番組での矢部のトークを聞いていると、当時ナインティナインが主演した井筒和幸監督の映画『岸和田少年愚連隊』(1996)を思い出してしまった。
70年代の大阪・岸和田を舞台に、矢部と岡村が不良中学生(実年齢は当時20代!)を演じている。
映画では、ヒロインのリョーコ(大河内奈々子)のナレーションで、チュンバ(矢部)について「友達は少なく、小鉄とアキラ、それに双子のサンダとガイラだけで、敵は友達の数の10倍以上だった」と紹介される。劇中では、チュンバと小鉄(岡村)がほかの不良グループに何度もリンチされるが、やられたらやり返さないと気がすまない性分の2人は、数に負ける分、奇襲をしかけてやり返していく。
その姿が痛快でもあるのだが、今回の『あちこちオードリー』を観ていると、ナインティナインそのものが、「友達の数の10倍以上」とまではいかないまでも、実はこの映画の状況だったのかもしれない、と思えてくる。公開されたのは1996年。本作に映っているのは、まさに四面楚歌だった時代のナインティナインなのだ。
もっとも、矢部と岡村では、状況が少しちがったようだ。
春日:それをどう乗り越えていった(んですか?)
矢部:自分の中で処理していった。コンビでやってるけど、置かれてる立場は違うかったから。岡村隆史が突っ走ったから、あのキャラで。
若林:はいはい
矢部:俺はどっかで「行け! 行け!」って思ってた。
若林:もっと行けと。
矢部:でもどっかで「行きすぎや!」ってなったの。
オードリー:(爆笑)
矢部:(矢部抜きで)成立してるやん!って。
若林:そうか、(岡村さんは)そっちで先輩たちと。そういうときはさびしかったですか?
矢部:さびしいっていうより、なんとかせなあかん(という気持ち)。誰かに相談したり、誰かに頼るんじゃなくて、自分一人でなんとかせなあかん、自分一人で同じところまで行かなあかん
若林:しかも20代前半ですもんね。
矢部:“面白いヤツ”で入ってきたわけじゃないから。面白いヤツを探して入ってきたから。何もないよね俺。

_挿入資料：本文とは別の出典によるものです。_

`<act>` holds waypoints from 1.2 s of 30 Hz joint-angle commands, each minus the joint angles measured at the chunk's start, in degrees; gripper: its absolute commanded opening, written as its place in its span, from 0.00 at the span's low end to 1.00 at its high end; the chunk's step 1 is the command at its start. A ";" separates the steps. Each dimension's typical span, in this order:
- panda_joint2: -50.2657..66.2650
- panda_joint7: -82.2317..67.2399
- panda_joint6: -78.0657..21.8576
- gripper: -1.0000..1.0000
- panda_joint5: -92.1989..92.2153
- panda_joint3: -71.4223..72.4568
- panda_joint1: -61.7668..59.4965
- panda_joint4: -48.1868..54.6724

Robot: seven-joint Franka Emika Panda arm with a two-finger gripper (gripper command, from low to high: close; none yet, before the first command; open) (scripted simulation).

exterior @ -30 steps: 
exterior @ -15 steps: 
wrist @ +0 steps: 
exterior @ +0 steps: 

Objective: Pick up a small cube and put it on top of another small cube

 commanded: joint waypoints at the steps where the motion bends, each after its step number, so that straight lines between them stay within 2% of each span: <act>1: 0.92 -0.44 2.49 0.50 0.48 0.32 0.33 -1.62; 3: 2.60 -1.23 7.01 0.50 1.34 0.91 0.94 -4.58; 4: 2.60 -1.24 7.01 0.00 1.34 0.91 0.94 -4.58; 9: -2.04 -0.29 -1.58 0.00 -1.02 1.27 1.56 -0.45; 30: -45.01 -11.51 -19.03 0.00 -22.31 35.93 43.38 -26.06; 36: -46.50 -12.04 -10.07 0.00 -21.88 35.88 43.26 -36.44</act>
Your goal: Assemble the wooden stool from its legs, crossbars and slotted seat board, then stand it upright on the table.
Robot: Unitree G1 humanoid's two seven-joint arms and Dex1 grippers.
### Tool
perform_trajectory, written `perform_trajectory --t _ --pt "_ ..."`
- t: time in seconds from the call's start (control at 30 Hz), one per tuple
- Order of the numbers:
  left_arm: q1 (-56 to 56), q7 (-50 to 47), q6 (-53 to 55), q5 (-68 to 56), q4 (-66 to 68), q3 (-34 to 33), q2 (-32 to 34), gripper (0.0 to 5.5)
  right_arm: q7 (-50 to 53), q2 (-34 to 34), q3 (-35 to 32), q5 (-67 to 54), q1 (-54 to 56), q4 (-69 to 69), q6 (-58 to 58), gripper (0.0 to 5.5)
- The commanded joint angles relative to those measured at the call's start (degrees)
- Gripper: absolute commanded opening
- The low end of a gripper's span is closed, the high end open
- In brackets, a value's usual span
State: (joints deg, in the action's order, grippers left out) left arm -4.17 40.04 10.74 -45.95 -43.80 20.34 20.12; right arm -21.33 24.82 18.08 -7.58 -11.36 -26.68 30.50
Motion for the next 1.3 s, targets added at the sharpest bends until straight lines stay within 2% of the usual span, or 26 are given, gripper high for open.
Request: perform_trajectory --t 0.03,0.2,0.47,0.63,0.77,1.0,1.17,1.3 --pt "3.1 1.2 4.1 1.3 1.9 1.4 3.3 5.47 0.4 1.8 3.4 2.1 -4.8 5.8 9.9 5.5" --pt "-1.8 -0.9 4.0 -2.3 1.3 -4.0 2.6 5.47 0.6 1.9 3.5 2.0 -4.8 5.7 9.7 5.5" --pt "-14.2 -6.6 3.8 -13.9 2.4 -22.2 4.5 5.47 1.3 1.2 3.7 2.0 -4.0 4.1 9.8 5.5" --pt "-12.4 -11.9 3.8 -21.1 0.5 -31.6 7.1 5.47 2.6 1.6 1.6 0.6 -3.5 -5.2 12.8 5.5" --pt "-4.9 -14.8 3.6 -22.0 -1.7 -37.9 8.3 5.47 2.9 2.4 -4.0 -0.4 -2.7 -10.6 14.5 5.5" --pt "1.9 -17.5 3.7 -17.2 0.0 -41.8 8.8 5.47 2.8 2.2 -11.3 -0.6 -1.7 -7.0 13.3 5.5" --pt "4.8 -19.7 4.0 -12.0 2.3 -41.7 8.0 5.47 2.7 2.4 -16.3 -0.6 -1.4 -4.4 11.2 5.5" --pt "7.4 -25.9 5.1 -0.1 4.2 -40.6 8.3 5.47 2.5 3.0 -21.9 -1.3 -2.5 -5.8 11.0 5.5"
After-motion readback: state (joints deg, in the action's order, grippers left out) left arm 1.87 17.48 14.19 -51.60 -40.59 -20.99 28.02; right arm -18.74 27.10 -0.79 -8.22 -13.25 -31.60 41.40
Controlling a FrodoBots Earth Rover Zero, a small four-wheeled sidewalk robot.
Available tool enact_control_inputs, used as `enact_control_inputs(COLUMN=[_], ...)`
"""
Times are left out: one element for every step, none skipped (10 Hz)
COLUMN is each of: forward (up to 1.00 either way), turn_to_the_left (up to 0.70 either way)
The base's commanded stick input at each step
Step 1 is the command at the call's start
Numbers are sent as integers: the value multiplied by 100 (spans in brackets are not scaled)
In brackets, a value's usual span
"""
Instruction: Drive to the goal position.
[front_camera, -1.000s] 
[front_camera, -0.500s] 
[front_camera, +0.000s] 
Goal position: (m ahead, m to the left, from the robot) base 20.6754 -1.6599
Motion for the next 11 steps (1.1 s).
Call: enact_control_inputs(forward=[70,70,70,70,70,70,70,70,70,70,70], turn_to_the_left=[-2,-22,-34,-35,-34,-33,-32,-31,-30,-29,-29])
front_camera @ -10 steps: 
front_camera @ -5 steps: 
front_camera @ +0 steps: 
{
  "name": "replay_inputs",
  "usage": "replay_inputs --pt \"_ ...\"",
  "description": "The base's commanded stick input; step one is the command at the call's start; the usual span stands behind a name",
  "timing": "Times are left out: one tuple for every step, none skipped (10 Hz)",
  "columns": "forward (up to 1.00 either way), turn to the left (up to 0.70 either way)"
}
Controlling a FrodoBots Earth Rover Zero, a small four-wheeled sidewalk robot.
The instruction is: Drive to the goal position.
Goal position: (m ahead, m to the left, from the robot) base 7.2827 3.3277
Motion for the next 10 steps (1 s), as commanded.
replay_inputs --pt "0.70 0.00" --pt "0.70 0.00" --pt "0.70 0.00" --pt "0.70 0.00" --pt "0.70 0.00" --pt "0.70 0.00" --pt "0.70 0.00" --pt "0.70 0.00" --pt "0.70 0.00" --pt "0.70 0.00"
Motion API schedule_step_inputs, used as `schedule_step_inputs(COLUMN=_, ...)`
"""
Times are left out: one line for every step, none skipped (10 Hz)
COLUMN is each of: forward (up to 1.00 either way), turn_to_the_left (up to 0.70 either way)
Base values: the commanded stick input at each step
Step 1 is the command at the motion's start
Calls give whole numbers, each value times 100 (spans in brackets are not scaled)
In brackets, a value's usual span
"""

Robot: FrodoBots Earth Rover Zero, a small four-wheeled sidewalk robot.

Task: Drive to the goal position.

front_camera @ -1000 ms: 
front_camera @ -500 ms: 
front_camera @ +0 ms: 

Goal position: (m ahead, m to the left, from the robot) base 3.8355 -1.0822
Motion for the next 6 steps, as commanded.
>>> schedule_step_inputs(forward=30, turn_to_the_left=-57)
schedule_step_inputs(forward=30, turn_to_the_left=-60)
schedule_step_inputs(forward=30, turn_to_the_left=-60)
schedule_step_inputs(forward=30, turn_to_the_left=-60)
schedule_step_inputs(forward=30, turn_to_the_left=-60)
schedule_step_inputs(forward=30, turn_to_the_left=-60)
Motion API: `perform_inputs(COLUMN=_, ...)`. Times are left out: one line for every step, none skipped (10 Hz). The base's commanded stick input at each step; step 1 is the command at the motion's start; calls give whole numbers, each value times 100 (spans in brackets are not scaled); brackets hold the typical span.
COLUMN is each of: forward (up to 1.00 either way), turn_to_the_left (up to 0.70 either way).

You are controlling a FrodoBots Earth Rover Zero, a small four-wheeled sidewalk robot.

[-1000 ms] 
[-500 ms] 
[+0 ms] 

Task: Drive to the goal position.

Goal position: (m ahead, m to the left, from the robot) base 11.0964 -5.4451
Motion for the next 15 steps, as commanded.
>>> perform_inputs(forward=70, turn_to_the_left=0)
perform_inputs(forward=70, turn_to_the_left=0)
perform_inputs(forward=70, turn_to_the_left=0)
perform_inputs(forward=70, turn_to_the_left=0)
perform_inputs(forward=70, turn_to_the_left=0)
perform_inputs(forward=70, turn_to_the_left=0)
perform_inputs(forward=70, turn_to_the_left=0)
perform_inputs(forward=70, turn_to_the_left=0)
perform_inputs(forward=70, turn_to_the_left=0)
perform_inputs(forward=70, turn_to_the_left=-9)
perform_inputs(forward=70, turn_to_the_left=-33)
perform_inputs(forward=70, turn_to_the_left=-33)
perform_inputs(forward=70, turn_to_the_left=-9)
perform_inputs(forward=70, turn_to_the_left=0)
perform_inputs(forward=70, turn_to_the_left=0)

大学進学に向けて浪人中だったサッカー部の先輩・岡村を見出し、矢部がNSCに誘ったことはすでに多くの人が知っている。
天性の華とキャラクターを持った相方を見つけた自負と覚悟。上の世代からの“かわいがり”と、相方とも共有できない苦悩に、人知れず向き合っていたのが矢部というお笑い芸人だった。“やべっちポーカーフェイス”は伊達ではない。
『岸和田』には印象的なシーンがいくつもあるが、一つ上げるとすれば、チュンバがカオルちゃん(小林稔侍)にタイマンを挑むシーンだ。
ヤクザにも恐れられ、だんじり祭りでは機動隊10人ぐらいを束にしてシバいたという、街の白血球の異名をとるチンピラ・カオルちゃん。普段なら当然、小鉄とともにダッシュで逃げていたチュンバなのだが、友人のアキラ(宮川大輔)がカオルちゃんにボコられ、当り屋をやらされそうになっている場面に遭遇する。
カオルちゃんとの遭遇に小鉄がガタガタ震える中、乗っていた軽のワゴンから降るチュンバ。そこからカオルちゃんの方へゆっくり歩いていくときのチュンバ=矢部のめんどくさそうな、でも友達がやられているのを見てしまったからにはやらなしゃーないやろ、という表情がたまらなくいい。結果、奇跡など起こるはずもなく、きっちりカオルちゃんにしばかれるチュンバだったのだが。
チュンバがカオルちゃんに挑むように、矢部自身も上の世代からの“かわいがり”に心を折ることなく、しがみついっていったのを知ると、あらためてこの映画を観ながらグッと来てしまう。
このあとも矢部は、複数の映画やドラマに出演しているけど、今もベストアクトは『岸和田』のチュンバだと思う。それはほかの役が矢部に合っていなかったからではない。チュンバが矢部に合いすぎたのだ。いや、チュンバは当時の矢部そのものだったのだ。